Durgin-Walker Cemetery

Durgin-Walker Cemetery

Find-A-Grave Listing

Location: 43.86716 -70.91174

From its intersection with Norton Hill Road, drive north on Porterfield Road 0.3 miles. The cemetery is up a steep embankment on the right (east). There is no enclosure around the graves.

Historical Information: From Burch’s “Cemeteries of the Town of Porter, Maine”: “According to Walker and Durgin family records, Samuel and Phebe Day Durgin moved to Porterfield in 1814. It says they were buried on their family farm. Samuel Durgin was born in 1773 and died about 1843. They had first moved to an area of Hiram in 1795 along with Samuel’s parents, David and Abigail Durgin and settled in an area later called ‘Durgintown.’ Samuel and Phebe had 6 children, all born in Hiram. The youngest son of Samuel and Phebe was Caleb Durgin, (b.10/3/1814 and d. 10/1880). He married Jemima Ridlon, (b.11/21/1820, d. 2/22/1868). Caleb and Jemima took over the family farm from his father, Samuel. Family records say that Caleb and Jemima Durgin are buried in the family plot in graves marked with fieldstones, along with several of their children. They had 12 children which included Phebe, first wife of Leonard Walker and Flora Jane Durgin, second wife of Leonard Walker. The gravesites of Leonard and his wives, Phebe and Flora Jane, are marked with the handmade cement stone on the lower hill of the burial ground.”
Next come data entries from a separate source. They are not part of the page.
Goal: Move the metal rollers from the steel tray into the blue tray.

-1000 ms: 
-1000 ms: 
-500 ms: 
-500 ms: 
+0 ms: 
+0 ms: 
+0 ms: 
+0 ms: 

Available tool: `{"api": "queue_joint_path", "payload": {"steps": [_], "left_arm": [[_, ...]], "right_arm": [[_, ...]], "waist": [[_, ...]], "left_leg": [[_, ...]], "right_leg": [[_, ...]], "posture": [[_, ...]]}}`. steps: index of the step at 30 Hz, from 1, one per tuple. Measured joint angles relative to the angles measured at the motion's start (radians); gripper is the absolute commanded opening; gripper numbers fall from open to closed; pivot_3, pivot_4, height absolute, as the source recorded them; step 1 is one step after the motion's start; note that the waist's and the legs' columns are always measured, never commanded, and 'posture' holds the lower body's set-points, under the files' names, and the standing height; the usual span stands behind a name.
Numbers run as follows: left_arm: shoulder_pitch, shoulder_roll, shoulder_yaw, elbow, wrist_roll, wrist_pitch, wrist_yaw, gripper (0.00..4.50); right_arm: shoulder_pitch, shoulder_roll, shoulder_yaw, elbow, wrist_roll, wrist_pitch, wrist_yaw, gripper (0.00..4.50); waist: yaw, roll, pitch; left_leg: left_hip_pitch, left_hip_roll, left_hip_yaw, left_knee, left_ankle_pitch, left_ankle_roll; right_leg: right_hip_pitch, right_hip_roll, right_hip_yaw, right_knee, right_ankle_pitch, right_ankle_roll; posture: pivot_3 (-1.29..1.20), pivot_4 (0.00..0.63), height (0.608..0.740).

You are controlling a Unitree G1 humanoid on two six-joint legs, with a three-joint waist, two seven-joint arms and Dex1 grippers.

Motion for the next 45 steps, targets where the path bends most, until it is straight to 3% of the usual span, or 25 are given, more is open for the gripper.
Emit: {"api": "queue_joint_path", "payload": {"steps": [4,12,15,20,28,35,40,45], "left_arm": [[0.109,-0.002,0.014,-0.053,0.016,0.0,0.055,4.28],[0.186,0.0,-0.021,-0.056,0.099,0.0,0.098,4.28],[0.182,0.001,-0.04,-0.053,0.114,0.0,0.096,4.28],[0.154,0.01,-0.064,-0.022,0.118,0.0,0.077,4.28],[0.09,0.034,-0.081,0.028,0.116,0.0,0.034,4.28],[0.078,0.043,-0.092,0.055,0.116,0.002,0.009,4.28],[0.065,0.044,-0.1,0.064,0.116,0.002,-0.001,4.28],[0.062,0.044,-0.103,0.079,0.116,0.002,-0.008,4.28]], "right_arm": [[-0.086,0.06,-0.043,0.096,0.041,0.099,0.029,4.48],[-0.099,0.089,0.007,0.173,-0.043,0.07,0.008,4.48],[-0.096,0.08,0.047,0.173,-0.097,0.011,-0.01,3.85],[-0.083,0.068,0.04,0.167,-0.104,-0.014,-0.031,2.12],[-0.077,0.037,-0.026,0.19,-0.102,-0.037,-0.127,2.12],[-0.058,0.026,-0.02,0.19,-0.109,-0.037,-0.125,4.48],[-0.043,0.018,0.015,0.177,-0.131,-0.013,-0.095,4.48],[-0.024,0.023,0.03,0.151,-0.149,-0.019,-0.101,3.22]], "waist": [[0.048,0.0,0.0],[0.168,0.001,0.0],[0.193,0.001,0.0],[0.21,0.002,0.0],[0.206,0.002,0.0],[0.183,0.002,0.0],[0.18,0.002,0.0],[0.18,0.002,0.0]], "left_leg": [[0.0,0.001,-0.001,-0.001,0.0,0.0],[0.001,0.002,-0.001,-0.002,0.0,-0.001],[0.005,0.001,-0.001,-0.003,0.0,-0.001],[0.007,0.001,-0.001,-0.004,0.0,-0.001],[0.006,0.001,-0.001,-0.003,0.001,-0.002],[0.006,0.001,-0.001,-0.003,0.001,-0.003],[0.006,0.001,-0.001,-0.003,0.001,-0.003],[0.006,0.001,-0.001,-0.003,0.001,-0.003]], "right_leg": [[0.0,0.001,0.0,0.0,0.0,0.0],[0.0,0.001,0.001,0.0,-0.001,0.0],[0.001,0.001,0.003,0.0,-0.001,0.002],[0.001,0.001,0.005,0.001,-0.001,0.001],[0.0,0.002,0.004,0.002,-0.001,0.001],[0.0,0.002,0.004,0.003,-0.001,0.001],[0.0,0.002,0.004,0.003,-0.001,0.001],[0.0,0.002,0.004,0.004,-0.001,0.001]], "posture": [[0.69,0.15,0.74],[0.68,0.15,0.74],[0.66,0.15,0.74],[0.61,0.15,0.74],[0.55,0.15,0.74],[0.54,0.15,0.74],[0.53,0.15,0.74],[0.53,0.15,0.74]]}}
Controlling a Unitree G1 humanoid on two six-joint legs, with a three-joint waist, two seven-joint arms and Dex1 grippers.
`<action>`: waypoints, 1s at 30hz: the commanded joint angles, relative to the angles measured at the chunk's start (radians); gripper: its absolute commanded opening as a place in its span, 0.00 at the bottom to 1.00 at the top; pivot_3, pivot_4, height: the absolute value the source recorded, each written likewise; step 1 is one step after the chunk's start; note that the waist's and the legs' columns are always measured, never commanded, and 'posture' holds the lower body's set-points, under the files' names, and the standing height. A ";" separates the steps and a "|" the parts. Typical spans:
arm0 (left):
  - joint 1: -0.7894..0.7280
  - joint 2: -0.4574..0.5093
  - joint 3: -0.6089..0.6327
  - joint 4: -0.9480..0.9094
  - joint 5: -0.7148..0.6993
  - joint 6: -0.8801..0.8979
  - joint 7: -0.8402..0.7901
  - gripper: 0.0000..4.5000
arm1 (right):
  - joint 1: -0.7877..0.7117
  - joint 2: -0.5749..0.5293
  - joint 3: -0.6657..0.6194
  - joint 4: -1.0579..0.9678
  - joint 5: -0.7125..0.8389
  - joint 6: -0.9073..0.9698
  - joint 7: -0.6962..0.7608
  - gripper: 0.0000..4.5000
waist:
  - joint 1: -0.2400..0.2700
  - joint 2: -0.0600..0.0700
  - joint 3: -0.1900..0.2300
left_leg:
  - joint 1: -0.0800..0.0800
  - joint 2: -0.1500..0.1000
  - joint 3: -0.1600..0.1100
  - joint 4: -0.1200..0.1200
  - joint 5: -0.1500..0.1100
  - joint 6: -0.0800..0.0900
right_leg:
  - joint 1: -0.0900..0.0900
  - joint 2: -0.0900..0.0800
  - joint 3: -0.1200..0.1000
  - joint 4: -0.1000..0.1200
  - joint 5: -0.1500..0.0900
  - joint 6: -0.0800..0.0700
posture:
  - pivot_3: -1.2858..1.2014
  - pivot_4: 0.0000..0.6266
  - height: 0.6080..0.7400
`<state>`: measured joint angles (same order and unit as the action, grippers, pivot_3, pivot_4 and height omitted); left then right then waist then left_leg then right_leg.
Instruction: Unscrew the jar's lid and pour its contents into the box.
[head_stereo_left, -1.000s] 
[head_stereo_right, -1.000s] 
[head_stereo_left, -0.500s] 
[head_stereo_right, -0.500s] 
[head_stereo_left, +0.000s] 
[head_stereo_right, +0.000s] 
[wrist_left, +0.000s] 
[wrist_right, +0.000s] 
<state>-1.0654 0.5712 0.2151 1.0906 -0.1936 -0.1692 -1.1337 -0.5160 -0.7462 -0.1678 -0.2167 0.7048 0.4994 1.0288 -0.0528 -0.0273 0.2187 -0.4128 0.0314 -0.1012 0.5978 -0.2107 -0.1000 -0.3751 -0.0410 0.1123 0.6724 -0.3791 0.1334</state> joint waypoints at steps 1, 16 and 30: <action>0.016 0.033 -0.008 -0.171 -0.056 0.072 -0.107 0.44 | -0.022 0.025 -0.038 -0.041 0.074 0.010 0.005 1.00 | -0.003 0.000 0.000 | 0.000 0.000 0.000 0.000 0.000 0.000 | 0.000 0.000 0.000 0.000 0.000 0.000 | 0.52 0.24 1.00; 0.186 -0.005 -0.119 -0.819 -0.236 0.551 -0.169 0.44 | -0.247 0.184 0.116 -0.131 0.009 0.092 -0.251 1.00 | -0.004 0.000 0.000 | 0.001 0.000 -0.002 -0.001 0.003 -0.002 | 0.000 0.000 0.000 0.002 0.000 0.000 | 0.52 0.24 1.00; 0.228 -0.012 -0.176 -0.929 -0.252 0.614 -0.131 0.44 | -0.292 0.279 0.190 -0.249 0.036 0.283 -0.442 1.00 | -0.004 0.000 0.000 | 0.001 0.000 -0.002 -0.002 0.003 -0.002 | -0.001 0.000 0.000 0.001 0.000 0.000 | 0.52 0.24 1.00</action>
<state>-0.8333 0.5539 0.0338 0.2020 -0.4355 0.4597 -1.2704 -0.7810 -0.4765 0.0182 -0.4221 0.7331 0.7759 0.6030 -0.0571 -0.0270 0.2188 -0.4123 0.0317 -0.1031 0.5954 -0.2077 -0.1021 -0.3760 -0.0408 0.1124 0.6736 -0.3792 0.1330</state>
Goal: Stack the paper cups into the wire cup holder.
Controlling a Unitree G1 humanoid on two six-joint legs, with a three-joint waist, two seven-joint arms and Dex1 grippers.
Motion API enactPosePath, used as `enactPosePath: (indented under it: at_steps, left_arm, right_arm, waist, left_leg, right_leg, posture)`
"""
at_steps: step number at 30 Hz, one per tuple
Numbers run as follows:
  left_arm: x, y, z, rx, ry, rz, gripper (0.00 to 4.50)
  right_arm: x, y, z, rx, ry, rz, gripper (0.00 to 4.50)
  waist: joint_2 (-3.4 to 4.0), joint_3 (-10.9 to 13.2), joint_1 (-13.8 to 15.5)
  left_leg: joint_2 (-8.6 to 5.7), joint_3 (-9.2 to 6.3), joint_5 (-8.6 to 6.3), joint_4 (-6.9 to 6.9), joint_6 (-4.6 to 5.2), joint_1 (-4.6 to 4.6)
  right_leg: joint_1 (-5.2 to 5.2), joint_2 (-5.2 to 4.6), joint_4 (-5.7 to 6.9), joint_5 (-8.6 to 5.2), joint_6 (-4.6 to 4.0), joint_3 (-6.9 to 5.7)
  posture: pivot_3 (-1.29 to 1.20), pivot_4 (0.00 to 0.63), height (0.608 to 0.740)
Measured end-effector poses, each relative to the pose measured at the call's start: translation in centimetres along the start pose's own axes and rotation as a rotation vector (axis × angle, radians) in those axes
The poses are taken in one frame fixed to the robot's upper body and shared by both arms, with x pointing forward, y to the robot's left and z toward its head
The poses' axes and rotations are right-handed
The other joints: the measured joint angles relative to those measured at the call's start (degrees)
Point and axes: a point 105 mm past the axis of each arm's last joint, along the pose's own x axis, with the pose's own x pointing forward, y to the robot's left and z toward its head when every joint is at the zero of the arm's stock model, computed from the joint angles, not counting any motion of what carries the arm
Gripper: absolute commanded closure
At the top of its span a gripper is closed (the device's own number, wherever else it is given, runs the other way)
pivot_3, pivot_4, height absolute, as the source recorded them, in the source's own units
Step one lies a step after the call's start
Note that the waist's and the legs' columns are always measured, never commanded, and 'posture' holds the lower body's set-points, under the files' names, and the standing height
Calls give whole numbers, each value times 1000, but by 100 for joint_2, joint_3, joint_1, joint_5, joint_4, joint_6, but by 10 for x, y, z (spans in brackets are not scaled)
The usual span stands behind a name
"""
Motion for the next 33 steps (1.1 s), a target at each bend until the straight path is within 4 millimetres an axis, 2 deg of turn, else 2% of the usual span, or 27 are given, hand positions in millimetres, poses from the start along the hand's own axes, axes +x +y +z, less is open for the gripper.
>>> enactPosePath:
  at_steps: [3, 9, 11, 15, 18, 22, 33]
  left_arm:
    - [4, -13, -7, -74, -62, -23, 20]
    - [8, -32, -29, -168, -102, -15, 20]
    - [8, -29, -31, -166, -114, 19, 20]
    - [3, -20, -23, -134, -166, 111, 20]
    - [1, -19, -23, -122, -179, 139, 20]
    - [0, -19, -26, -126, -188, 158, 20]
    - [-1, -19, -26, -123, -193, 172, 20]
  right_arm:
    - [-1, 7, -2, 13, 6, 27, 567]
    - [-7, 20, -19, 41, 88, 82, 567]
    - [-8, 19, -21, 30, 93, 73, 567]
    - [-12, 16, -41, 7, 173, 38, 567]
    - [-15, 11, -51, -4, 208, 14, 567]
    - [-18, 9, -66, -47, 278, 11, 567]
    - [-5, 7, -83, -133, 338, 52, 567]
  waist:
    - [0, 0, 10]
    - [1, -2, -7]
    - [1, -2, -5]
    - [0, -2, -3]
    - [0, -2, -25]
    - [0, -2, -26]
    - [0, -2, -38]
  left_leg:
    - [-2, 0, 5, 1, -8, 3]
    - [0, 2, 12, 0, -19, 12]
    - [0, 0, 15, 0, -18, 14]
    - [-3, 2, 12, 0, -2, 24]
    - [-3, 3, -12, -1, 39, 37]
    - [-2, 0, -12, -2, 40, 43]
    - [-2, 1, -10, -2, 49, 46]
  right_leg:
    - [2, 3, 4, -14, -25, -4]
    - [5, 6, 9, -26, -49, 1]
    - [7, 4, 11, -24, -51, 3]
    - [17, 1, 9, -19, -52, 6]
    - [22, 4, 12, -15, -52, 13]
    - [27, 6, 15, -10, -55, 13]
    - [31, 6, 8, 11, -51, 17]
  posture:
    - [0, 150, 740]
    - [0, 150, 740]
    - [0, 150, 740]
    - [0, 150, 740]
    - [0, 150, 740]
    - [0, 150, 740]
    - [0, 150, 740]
The Walkers are buried in the lower, southern area of the cemetery. The Merrifields are further north and up the hill in the older section that most likely contains the graves of the Durgins. There was evidence of at least seven graves in this upper section marked either with fieldstones or grave depressions. 

Durgin-Walker Plot Map

Benjamin Merrifield was the son of Ivory and his first wife Hannah (Williams) Merrifield. When his father died in 1858, Benjamin continued to live with his step-mother Catherine (Quint) Merrifield and his nine siblings. Soon after the 1860 census was taken, Benjamin married Sarah ? and in 1861 they had a son, also named Benjamin. Unfortunately both father and son died that year.

Condition (10/5/19): The graves in this cemetery are very spread out and have no enclosure around them. The Merrifield gravestones are broken and leaning against trees, though their grave locations are known by the presence of footstones and a base (for the elder Benjamin Merrifield only). The area is overgrown and has some fallen trees in it.